Forecasters say this new model does not predict more rain and snow than actually arrives, which its predecessor had a tendency to do. The new model was significantly better at forecasting the massive Colorado snowstorm earlier this month, getting the storm arrival time and snow amounts far more accurately than the older version, said Vijay Tallapragada, chief of modeling at the agency’s Environmental Modeling Center.
Internal studies also showed the new model was generally more accurate earlier on downpours in the Southeast in February 2020, Hurricane Dorian in 2019 and Hurricane Michael in 2018.
“This is for the general day-to-day forecasting and for the extreme events, and you’ve got to get both right,” said National Weather Service Director Louis Uccellini.
One main improvement is that the new model captures the atmosphere up to 50 miles high (80 kilometers) — far higher than the old one and has higher resolution at different levels, weather service officials said.

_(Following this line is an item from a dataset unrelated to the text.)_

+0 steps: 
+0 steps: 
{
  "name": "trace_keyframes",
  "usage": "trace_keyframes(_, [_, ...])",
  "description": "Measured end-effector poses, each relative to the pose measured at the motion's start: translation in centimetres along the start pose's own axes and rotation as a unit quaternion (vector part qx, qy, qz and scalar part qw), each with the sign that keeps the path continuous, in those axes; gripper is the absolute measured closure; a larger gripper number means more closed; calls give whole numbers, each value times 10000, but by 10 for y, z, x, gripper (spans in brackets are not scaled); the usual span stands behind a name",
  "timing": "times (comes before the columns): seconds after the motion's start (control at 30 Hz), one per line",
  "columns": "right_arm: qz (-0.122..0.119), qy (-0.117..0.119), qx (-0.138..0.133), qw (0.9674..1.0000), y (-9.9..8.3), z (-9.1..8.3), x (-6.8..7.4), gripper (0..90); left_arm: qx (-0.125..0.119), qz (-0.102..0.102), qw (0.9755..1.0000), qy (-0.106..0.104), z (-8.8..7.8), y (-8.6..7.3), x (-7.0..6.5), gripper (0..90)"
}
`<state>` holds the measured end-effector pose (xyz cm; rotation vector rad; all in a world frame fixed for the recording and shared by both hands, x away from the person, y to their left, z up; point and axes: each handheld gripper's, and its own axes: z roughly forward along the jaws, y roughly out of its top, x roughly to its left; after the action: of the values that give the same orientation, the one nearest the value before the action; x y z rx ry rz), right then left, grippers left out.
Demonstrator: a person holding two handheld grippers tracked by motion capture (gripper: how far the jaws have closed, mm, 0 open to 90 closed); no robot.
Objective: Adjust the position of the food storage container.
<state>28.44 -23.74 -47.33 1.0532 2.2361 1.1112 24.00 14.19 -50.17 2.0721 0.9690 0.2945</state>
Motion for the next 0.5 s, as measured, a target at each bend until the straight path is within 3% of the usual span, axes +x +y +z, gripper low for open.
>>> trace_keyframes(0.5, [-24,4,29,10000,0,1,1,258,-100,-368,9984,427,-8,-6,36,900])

This way it better characterizes the jet stream, which transports storms, they said.
Over the past 31 days, there was a stretch of eight straight days when this new version beat the highly-touted European forecast model, but in general over the period the European version was still better, Uccellini said.
“Extreme weather events are becoming stronger and happening more often in a changing climate,” said Bernadette Woods Placky, chief meteorologist at Climate Central’s Climate Matters program, who wasn’t part of the upgrade. “Weather forecasting improvements that increase accuracy and warning time will give people more time to prepare and will save lives.”